Interestingly, there wasn’t a lot of integration of women on the teams that I covered. But there was an all-women clan called PMS for Psychotic Man Slayers (which they changed to Pandora’s Mighty Soldiers after getting an endorsement with the sponsor thinking the original, cooler name was too off-putting). That all-girls clan was something of a stunt. Intentionally attractive girls who got sponsorships and a disproportionate amount of media attention because they were “girls in a boys world.” And they were savvy in self-packaging and promotion. And there was absolutely annoyance from the higher-ranked and more successful clans that the PMS team was getting more ink and camera time from local media segments. And more endorsements. Of course, the PMS girls were surprisingly polished at the media game and were helping push the industry forward. But that was lost on other self-minded 20-year-olds. So that resentment I witnessed isn’t dissimilar to some of what went on during GamerGate.
Yanes: From a purely monetary perspective, what were some of the financial problems you observed esports having at the time?
Kane: Well, I was covering a nascent industry (esports, not video games in general of course) and nearly all of the clans were strapped for cash. Few had sponsorships, and what sponsorships that did exist were gaming-related. Intel threw some money at teams, as did NVIDIA. A lot of companies, Sennheiser headphones or maybe a mouse company would give a team free equipment. On the tournament-organizer level, some held a couple tourneys a year, made modest profits and cashed out. One in particular, Angel Munoz of Dallas, had a bad reputation for allegedly withholding prize money. It was very much a minor-leagues sensibility. Overall, in 2006 the biggest financial hurdle was trying to lure mainstream sponsors. There were only the beginnings of interest from people like Mountain Dew or energy-drink makers, for example.
Yanes: When people finish reading Game Boys, what do you hope that they take away from it?
Kane: Two things, in no particular order. One I mentioned earlier. That as a historical curiosity, Game Boys is filled with well-meaning people like Jason Lake, the coach and investor, who may well have simply been ahead of their time. Secondly, in writing my book as a sports narrative, I scrapped the pat newspaper conceit of “they’re just like athletes because they practice and travel and compete.” I mean, so do the cooks on Top Chef.
I discovered that team gamers, at least, were like athletes and thus esports was like sports because they acted like professional athletes. That’s inside the game — some were play callers, some were selfless defenders, others got all the shots. And outside the game, as well. Some griped because they weren’t getting enough shots. Weak members inside the game who were costing the team matches, and thus prize money, were sometimes ostracized outside the game. And then replaced. Or good players on so-so teams would jump to the elite teams for the prospect of making more money.

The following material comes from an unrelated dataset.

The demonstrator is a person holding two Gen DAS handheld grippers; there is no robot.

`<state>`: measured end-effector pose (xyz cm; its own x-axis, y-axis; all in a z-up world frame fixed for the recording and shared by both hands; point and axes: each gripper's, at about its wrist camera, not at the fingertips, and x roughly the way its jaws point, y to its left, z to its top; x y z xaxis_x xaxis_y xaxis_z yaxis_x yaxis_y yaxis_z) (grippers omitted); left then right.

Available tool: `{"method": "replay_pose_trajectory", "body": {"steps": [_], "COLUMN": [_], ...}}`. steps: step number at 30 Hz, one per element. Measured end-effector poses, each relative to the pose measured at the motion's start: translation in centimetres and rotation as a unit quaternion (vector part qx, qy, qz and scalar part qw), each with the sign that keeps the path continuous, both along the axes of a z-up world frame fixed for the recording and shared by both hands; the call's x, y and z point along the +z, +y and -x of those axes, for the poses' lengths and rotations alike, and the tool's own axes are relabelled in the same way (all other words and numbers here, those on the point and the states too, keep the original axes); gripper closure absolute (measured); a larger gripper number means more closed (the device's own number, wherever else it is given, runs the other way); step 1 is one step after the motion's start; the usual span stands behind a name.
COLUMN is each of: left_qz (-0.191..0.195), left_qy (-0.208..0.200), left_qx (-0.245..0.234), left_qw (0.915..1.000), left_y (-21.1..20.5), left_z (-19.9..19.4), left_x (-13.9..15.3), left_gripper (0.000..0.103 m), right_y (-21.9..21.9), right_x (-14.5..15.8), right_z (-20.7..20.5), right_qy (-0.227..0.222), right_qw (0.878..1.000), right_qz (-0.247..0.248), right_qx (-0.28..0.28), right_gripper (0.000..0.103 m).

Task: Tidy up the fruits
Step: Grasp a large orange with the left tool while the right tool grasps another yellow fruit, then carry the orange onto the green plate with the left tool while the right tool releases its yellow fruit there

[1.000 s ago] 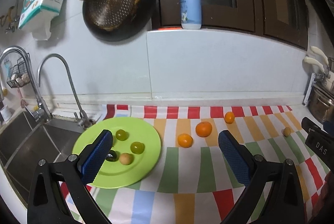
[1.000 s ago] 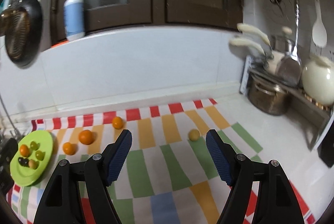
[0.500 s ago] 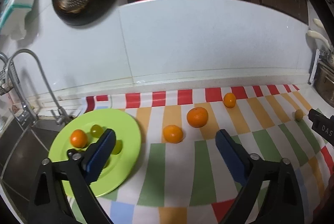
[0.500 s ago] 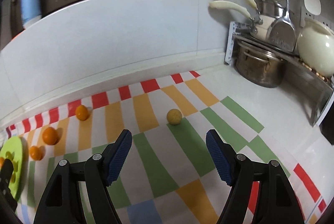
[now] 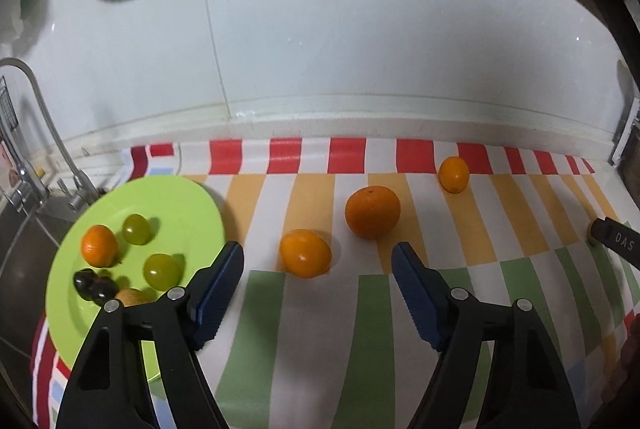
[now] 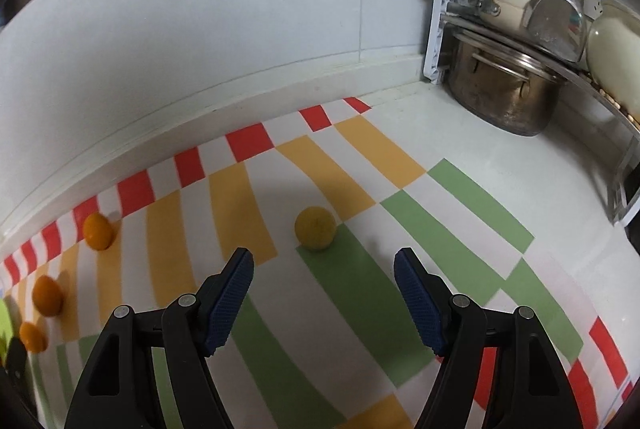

In short, all that’s positive and maybe plenty of what’s not so positive about modern professional sports leagues. That’s the story inside Game Boys that can’t be illustrated quickly in a side segment in a TV broadcast of an esports tournament.
Yanes: Finally, what are you working on that people can look forward to?
Kane: I’ve adapted Game Boys into a movie script, finishing just at the start of 2018 and I’ve found an agent, named Lou Pitt, to push the project. I’ve put the gamers in a high-school setting. The gaming team is the first of its kind at the school and the coach is an old jock gym teacher who’s forced to manage the team of misfits. It’s a comedy, and I think it can be funny and ring true because the old jock coach can follow the same path of understanding — the debunking of stereotypes and the appreciation of skills and the game as a new form of sport — that I discovered while researching and writing Game Boys.